DIRECTIONS:
Transcribe the records below. Leave every word as it is.

DATA TO EXAMINE Block Start

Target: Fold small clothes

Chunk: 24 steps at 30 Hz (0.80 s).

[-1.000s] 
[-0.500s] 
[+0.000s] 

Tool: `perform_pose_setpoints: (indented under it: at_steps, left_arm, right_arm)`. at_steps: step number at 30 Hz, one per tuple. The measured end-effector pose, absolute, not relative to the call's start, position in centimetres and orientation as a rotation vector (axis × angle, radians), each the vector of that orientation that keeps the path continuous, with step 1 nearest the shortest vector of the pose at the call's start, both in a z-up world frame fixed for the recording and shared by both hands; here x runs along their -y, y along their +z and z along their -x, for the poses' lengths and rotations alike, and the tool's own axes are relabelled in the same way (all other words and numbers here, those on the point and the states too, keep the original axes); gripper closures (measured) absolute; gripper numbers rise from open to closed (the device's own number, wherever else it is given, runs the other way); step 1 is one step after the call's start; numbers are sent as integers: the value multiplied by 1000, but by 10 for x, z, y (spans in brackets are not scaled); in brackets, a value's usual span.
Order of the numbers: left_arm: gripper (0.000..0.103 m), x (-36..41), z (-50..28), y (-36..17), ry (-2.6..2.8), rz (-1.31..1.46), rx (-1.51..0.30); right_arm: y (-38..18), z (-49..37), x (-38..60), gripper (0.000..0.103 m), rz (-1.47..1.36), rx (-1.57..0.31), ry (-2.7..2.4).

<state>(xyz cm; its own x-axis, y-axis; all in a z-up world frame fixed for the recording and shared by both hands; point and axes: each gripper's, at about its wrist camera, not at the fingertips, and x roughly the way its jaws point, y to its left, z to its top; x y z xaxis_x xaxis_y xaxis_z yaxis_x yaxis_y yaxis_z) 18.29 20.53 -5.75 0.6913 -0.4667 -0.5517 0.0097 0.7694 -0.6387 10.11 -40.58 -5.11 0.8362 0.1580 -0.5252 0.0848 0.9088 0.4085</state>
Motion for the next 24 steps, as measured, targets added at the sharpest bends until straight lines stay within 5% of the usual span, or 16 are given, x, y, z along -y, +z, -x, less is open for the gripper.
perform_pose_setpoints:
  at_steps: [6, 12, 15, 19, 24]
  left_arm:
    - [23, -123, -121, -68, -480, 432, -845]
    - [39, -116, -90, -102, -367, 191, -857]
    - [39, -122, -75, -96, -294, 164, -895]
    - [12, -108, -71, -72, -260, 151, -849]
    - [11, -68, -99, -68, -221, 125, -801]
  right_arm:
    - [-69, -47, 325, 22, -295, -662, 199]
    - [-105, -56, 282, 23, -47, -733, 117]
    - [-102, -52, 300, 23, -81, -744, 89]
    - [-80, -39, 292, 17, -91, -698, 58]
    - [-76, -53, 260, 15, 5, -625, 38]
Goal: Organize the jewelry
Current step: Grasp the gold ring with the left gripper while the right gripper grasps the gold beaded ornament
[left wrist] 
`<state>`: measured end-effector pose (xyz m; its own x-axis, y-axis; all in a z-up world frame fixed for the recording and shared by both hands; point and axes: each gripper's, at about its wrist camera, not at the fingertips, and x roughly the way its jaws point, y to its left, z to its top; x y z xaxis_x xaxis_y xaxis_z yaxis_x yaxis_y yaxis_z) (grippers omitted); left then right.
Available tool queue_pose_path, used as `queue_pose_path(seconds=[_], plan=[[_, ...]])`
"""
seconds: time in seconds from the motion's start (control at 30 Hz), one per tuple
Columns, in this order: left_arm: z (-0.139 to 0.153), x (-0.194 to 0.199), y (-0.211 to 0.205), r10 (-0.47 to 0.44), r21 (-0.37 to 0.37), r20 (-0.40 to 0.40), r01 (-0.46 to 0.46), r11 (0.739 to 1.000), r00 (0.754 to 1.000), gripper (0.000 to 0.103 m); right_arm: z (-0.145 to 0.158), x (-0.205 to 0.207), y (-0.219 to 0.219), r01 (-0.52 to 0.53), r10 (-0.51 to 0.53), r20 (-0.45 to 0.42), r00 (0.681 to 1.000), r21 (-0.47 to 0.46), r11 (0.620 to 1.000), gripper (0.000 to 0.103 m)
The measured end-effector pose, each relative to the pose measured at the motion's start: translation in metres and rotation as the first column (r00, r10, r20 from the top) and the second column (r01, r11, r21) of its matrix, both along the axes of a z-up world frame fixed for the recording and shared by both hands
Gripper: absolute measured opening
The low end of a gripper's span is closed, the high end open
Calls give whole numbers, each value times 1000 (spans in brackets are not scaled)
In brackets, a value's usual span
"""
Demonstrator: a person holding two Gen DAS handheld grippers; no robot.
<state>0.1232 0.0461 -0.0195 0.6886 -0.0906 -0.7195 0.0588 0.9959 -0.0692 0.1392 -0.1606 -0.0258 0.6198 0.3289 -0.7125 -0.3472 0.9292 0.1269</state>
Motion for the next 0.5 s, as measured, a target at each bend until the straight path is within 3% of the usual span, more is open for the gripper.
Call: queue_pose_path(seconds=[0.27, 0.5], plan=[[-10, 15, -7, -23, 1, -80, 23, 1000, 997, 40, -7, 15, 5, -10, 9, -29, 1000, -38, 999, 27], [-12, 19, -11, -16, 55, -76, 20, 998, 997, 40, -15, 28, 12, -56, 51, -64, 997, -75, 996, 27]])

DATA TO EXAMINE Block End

ANSWER TO THIS EXERCISE:
Target: Fold small clothes

Chunk: 24 steps at 30 Hz (0.80 s).

[-1.000s] 
[-0.500s] 
[+0.000s] 

Tool: `perform_pose_setpoints: (indented under it: at_steps, left_arm, right_arm)`. at_steps: step number at 30 Hz, one per tuple. The measured end-effector pose, absolute, not relative to the call's start, position in centimetres and orientation as a rotation vector (axis × angle, radians), each the vector of that orientation that keeps the path continuous, with step 1 nearest the shortest vector of the pose at the call's start, both in a z-up world frame fixed for the recording and shared by both hands; here x runs along their -y, y along their +z and z along their -x, for the poses' lengths and rotations alike, and the tool's own axes are relabelled in the same way (all other words and numbers here, those on the point and the states too, keep the original axes); gripper closures (measured) absolute; gripper numbers rise from open to closed (the device's own number, wherever else it is given, runs the other way); step 1 is one step after the call's start; numbers are sent as integers: the value multiplied by 1000, but by 10 for x, z, y (spans in brackets are not scaled); in brackets, a value's usual span.
Order of the numbers: left_arm: gripper (0.000..0.103 m), x (-36..41), z (-50..28), y (-36..17), ry (-2.6..2.8), rz (-1.31..1.46), rx (-1.51..0.30); right_arm: y (-38..18), z (-49..37), x (-38..60), gripper (0.000..0.103 m), rz (-1.47..1.36), rx (-1.57..0.31), ry (-2.7..2.4).

<state>(xyz cm; its own x-axis, y-axis; all in a z-up world frame fixed for the recording and shared by both hands; point and axes: each gripper's, at about its wrist camera, not at the fingertips, and x roughly the way its jaws point, y to its left, z to its top; x y z xaxis_x xaxis_y xaxis_z yaxis_x yaxis_y yaxis_z) 18.29 20.53 -5.75 0.6913 -0.4667 -0.5517 0.0097 0.7694 -0.6387 10.11 -40.58 -5.11 0.8362 0.1580 -0.5252 0.0848 0.9088 0.4085</state>
Motion for the next 24 steps, as measured, targets added at the sharpest bends until straight lines stay within 5% of the usual span, or 16 are given, x, y, z along -y, +z, -x, less is open for the gripper.
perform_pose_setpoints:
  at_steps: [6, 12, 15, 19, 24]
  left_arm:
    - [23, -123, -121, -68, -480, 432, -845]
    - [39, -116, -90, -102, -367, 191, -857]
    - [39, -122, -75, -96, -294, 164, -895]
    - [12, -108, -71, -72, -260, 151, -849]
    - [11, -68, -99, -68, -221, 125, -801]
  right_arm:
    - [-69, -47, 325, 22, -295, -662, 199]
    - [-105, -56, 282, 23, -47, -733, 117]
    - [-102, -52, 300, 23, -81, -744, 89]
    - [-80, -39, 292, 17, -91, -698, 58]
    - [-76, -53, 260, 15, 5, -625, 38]
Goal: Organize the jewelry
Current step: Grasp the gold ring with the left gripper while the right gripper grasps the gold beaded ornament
[left wrist] 
`<state>`: measured end-effector pose (xyz m; its own x-axis, y-axis; all in a z-up world frame fixed for the recording and shared by both hands; point and axes: each gripper's, at about its wrist camera, not at the fingertips, and x roughly the way its jaws point, y to its left, z to its top; x y z xaxis_x xaxis_y xaxis_z yaxis_x yaxis_y yaxis_z) (grippers omitted); left then right.
Available tool queue_pose_path, used as `queue_pose_path(seconds=[_], plan=[[_, ...]])`
"""
seconds: time in seconds from the motion's start (control at 30 Hz), one per tuple
Columns, in this order: left_arm: z (-0.139 to 0.153), x (-0.194 to 0.199), y (-0.211 to 0.205), r10 (-0.47 to 0.44), r21 (-0.37 to 0.37), r20 (-0.40 to 0.40), r01 (-0.46 to 0.46), r11 (0.739 to 1.000), r00 (0.754 to 1.000), gripper (0.000 to 0.103 m); right_arm: z (-0.145 to 0.158), x (-0.205 to 0.207), y (-0.219 to 0.219), r01 (-0.52 to 0.53), r10 (-0.51 to 0.53), r20 (-0.45 to 0.42), r00 (0.681 to 1.000), r21 (-0.47 to 0.46), r11 (0.620 to 1.000), gripper (0.000 to 0.103 m)
The measured end-effector pose, each relative to the pose measured at the motion's start: translation in metres and rotation as the first column (r00, r10, r20 from the top) and the second column (r01, r11, r21) of its matrix, both along the axes of a z-up world frame fixed for the recording and shared by both hands
Gripper: absolute measured opening
The low end of a gripper's span is closed, the high end open
Calls give whole numbers, each value times 1000 (spans in brackets are not scaled)
In brackets, a value's usual span
"""
Demonstrator: a person holding two Gen DAS handheld grippers; no robot.
<state>0.1232 0.0461 -0.0195 0.6886 -0.0906 -0.7195 0.0588 0.9959 -0.0692 0.1392 -0.1606 -0.0258 0.6198 0.3289 -0.7125 -0.3472 0.9292 0.1269</state>
Motion for the next 0.5 s, as measured, a target at each bend until the straight path is within 3% of the usual span, more is open for the gripper.
Call: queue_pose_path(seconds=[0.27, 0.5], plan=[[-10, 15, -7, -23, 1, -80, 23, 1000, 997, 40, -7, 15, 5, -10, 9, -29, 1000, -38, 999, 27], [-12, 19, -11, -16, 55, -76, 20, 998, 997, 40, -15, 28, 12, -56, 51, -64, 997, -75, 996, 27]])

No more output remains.